Work item - Copy out each line of the data that holds the word "paper".

(Provided data Opens)

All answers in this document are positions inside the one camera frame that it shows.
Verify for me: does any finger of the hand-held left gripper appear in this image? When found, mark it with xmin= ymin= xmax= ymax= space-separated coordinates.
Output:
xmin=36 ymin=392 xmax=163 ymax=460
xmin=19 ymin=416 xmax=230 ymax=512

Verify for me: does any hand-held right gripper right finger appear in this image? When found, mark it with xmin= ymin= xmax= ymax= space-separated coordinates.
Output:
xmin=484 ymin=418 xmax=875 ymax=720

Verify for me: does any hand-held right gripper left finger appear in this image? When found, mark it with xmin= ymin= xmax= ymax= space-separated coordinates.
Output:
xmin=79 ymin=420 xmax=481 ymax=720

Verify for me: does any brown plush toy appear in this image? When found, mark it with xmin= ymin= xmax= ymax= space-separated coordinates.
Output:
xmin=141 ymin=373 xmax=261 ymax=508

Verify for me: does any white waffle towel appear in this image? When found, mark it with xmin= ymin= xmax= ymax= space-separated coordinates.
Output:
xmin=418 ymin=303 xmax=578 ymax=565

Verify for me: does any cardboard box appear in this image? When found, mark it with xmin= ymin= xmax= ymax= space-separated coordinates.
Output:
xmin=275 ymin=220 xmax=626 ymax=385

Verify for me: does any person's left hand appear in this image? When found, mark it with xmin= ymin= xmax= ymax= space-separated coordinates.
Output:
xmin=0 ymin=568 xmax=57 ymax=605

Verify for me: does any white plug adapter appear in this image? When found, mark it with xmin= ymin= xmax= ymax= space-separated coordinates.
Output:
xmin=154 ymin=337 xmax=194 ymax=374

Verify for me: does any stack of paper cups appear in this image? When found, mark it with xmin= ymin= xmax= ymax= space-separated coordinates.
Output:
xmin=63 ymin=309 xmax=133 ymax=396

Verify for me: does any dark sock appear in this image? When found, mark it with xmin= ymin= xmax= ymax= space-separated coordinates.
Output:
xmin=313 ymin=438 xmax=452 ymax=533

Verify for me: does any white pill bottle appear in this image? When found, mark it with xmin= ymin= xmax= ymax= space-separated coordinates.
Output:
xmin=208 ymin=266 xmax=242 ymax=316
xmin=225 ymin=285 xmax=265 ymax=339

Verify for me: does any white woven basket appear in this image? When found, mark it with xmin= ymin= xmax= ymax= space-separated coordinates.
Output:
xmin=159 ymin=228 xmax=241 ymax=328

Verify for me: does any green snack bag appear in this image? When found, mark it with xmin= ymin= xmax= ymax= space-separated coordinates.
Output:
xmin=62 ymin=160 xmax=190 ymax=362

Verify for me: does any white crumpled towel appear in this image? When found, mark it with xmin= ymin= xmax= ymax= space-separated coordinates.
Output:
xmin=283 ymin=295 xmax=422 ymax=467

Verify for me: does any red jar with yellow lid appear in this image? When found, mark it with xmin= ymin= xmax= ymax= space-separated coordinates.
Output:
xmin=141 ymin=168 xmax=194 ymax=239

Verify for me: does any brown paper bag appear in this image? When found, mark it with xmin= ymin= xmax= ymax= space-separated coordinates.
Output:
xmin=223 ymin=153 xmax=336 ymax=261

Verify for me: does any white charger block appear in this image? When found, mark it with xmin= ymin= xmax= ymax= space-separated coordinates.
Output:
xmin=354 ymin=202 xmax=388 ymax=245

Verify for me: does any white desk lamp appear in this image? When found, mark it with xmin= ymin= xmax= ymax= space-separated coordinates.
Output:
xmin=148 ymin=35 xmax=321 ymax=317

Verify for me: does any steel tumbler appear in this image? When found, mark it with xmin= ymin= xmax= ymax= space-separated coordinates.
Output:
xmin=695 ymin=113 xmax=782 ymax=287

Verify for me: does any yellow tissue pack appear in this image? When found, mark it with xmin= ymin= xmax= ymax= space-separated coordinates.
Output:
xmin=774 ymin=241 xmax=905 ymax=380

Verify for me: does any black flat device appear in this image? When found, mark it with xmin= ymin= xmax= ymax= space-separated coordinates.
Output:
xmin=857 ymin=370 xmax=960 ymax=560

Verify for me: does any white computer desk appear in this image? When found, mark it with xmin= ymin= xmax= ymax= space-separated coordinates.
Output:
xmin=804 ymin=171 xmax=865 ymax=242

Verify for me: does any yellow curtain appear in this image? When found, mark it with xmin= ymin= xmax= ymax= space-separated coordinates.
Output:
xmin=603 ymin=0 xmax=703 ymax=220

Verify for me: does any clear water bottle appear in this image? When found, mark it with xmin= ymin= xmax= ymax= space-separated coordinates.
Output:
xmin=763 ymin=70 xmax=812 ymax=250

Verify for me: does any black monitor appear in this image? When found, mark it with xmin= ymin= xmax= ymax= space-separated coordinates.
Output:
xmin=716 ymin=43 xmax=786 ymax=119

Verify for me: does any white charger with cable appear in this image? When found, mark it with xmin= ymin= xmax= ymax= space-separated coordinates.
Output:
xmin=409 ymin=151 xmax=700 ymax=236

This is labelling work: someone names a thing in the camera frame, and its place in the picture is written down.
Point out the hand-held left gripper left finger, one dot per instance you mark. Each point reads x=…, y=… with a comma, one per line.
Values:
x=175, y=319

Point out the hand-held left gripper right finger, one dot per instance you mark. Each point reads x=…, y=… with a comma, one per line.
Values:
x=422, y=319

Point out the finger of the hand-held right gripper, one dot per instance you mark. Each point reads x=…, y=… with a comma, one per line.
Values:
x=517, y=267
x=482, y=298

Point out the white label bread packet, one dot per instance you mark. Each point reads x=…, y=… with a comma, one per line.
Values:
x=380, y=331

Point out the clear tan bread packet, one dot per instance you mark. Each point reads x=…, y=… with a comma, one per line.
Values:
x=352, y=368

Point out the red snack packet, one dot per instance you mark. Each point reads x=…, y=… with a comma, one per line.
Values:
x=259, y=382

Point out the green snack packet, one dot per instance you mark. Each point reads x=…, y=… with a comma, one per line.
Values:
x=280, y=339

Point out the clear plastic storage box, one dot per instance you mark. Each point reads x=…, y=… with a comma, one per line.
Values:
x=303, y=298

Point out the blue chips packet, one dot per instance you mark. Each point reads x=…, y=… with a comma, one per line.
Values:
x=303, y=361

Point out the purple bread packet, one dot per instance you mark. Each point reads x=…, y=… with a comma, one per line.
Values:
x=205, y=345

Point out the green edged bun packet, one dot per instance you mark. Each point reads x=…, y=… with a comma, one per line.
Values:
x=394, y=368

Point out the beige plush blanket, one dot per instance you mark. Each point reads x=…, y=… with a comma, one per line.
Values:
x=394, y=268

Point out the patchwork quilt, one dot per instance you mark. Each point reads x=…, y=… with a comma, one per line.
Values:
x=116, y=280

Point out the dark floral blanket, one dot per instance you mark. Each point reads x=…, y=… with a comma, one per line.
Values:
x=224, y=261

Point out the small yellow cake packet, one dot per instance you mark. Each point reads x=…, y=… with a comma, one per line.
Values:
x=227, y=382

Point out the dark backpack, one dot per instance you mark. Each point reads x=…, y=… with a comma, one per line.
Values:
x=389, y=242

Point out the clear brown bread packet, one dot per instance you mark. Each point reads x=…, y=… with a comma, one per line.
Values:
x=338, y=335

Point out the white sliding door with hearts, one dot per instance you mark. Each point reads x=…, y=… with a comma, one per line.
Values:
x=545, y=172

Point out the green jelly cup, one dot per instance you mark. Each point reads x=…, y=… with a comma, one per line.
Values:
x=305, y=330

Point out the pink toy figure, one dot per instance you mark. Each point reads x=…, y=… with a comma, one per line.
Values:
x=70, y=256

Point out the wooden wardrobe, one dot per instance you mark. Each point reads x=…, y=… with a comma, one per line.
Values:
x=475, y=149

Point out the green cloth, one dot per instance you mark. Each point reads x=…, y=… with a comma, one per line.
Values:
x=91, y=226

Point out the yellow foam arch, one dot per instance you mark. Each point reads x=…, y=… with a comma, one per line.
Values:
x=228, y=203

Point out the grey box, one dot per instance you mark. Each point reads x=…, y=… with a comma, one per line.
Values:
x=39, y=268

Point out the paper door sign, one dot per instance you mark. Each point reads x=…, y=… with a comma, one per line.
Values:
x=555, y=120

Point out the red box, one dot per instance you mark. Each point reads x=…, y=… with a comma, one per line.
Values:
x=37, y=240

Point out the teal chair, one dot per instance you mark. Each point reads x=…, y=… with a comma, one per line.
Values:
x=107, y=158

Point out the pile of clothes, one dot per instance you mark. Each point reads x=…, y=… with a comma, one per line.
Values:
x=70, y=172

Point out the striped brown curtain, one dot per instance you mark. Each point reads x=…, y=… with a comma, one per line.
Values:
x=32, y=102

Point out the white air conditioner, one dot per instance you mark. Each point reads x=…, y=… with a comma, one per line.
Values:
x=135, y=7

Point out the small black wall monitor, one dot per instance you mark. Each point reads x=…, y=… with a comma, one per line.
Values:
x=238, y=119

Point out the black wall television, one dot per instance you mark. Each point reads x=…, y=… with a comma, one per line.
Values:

(Provided data Closes)

Solution for this task -
Verify for me: does any stack of paper cups appear in this image? When found, mark it with xmin= ymin= xmax= ymax= space-separated coordinates.
Verify for me: does any brown paper bag appear in this image? When found, mark it with xmin= ymin= xmax= ymax= space-separated coordinates.
Point out the paper door sign, one dot per instance you mark. Each point reads x=…, y=… with a comma, one per line.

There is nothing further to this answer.